[Collected data entries]
* * * * * * * * *
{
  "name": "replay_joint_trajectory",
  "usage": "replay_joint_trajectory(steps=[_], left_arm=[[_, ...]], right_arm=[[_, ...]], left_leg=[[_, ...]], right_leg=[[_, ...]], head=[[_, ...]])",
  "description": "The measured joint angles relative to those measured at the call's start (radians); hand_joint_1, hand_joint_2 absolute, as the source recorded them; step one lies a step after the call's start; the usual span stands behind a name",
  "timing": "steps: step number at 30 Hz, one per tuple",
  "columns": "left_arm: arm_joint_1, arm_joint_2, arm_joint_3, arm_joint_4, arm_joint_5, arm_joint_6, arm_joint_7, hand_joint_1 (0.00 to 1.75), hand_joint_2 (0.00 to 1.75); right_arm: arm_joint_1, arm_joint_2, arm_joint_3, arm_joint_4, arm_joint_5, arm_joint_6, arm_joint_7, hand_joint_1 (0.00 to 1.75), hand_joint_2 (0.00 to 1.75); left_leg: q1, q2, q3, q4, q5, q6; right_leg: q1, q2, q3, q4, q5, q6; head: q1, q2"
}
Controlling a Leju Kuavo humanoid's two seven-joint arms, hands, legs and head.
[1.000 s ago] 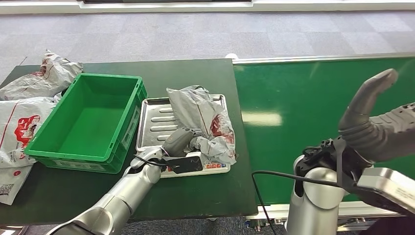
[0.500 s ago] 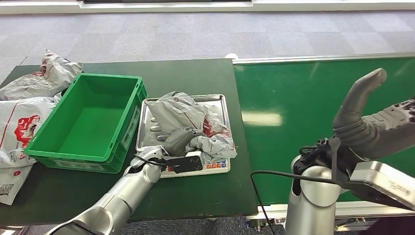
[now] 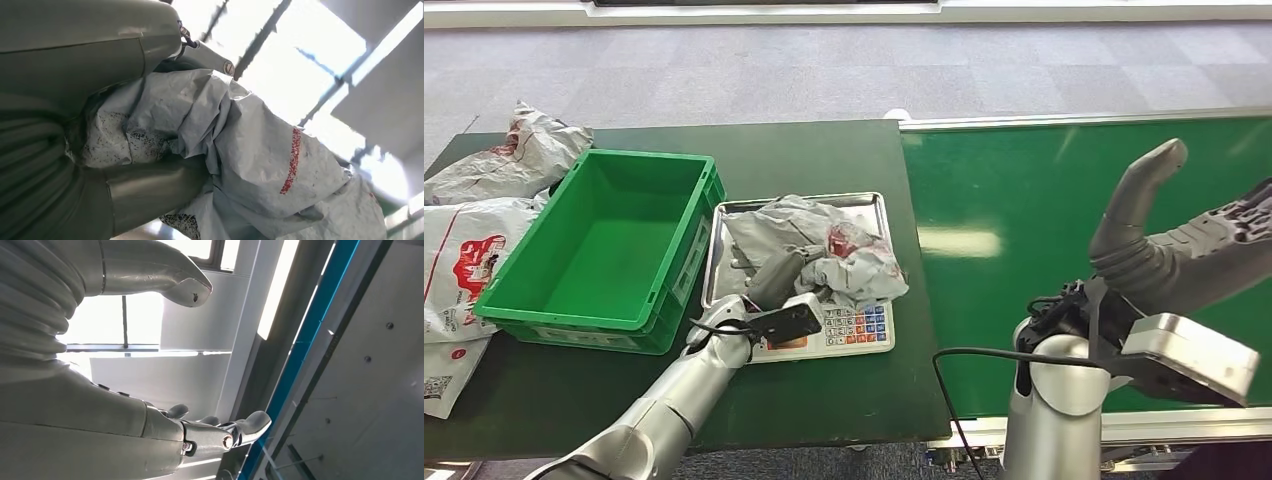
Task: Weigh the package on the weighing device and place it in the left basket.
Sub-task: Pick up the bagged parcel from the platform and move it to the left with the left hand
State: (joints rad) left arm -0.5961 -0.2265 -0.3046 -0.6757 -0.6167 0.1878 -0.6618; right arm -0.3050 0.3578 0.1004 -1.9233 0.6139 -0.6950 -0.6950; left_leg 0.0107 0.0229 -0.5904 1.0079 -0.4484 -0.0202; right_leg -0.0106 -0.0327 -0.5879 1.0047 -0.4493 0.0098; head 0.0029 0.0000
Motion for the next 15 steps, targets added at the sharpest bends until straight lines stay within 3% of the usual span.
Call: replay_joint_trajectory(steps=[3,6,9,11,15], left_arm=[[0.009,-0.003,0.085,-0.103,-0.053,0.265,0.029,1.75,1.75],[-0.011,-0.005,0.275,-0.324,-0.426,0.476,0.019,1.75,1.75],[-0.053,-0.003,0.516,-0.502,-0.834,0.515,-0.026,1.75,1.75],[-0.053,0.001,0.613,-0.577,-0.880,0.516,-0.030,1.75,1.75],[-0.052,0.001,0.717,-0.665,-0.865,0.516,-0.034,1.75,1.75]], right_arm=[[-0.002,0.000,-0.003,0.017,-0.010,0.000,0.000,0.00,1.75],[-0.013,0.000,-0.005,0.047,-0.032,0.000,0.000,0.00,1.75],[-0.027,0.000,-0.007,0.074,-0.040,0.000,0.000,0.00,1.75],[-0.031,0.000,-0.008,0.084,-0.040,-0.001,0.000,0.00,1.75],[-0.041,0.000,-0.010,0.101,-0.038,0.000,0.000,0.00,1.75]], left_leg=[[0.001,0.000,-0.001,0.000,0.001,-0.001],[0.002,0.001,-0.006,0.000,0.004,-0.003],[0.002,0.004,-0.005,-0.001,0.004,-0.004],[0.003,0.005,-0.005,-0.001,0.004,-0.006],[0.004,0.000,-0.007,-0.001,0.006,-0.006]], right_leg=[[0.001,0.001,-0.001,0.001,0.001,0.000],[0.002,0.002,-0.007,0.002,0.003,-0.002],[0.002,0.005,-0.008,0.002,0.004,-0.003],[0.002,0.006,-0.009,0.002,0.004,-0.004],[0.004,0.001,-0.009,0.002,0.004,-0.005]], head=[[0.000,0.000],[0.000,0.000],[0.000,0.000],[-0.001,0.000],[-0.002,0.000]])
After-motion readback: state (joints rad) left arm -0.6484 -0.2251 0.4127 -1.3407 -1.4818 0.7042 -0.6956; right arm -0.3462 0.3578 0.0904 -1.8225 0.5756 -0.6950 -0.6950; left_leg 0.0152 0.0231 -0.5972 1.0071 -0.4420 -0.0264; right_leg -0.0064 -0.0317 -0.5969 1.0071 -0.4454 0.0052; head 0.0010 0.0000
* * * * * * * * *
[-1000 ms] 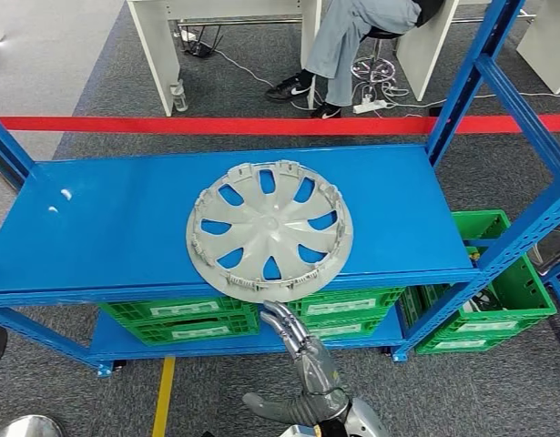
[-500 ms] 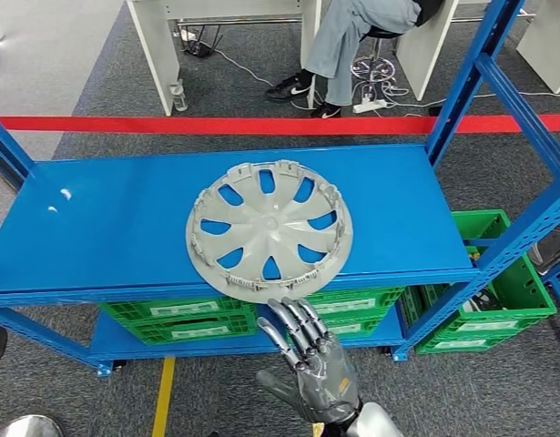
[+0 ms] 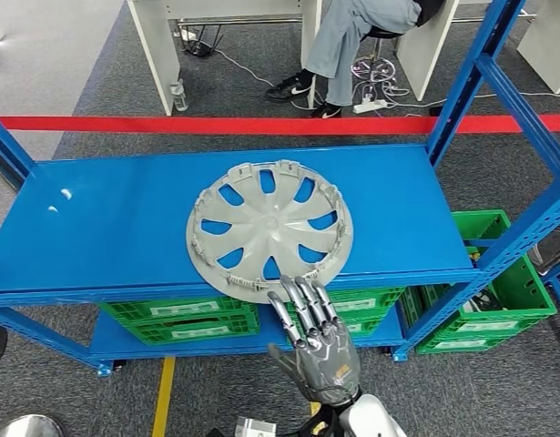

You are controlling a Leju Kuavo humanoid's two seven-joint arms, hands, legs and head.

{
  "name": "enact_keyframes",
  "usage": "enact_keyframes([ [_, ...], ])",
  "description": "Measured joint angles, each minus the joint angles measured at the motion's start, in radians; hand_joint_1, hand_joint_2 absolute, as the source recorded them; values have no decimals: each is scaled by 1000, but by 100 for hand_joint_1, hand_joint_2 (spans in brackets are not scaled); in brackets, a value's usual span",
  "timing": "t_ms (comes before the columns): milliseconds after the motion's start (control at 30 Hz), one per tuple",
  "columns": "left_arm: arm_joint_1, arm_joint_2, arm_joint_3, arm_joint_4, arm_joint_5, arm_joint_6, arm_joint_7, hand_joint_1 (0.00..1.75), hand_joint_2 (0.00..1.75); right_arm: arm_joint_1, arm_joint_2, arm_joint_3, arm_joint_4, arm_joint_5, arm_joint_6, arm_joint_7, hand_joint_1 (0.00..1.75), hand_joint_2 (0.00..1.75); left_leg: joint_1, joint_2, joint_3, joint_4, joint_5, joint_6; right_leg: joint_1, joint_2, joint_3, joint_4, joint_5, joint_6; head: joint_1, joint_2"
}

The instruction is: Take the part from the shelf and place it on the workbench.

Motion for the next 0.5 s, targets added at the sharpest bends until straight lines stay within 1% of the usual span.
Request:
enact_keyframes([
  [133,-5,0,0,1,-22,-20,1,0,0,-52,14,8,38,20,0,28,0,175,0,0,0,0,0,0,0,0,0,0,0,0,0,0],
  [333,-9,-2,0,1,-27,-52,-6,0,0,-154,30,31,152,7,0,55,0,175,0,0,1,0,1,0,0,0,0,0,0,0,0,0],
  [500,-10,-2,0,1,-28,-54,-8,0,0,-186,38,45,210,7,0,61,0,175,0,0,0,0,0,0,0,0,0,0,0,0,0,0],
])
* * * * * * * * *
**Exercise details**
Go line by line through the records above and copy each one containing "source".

**Output below**
  "description": "The measured joint angles relative to those measured at the call's start (radians); hand_joint_1, hand_joint_2 absolute, as the source recorded them; step one lies a step after the call's start; the usual span stands behind a name",
  "description": "Measured joint angles, each minus the joint angles measured at the motion's start, in radians; hand_joint_1, hand_joint_2 absolute, as the source recorded them; values have no decimals: each is scaled by 1000, but by 100 for hand_joint_1, hand_joint_2 (spans in brackets are not scaled); in brackets, a value's usual span",

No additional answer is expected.